→ **What you will do**
Check each line of the listing below for the string "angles", and give only how many lines hold it.

========================================

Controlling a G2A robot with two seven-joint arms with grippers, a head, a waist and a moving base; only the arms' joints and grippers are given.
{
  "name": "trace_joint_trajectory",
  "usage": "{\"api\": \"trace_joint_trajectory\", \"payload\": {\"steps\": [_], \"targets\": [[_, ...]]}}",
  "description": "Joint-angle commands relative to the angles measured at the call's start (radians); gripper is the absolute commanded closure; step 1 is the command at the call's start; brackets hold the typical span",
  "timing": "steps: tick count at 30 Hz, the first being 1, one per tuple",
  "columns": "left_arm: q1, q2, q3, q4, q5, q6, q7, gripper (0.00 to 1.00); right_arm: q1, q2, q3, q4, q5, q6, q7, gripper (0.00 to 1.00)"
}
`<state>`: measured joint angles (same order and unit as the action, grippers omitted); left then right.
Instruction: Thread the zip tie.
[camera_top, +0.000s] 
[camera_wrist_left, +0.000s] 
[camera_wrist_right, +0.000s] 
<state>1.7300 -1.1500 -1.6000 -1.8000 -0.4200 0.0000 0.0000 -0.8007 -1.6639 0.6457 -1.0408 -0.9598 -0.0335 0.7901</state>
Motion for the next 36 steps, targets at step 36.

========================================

→ **Reply**
2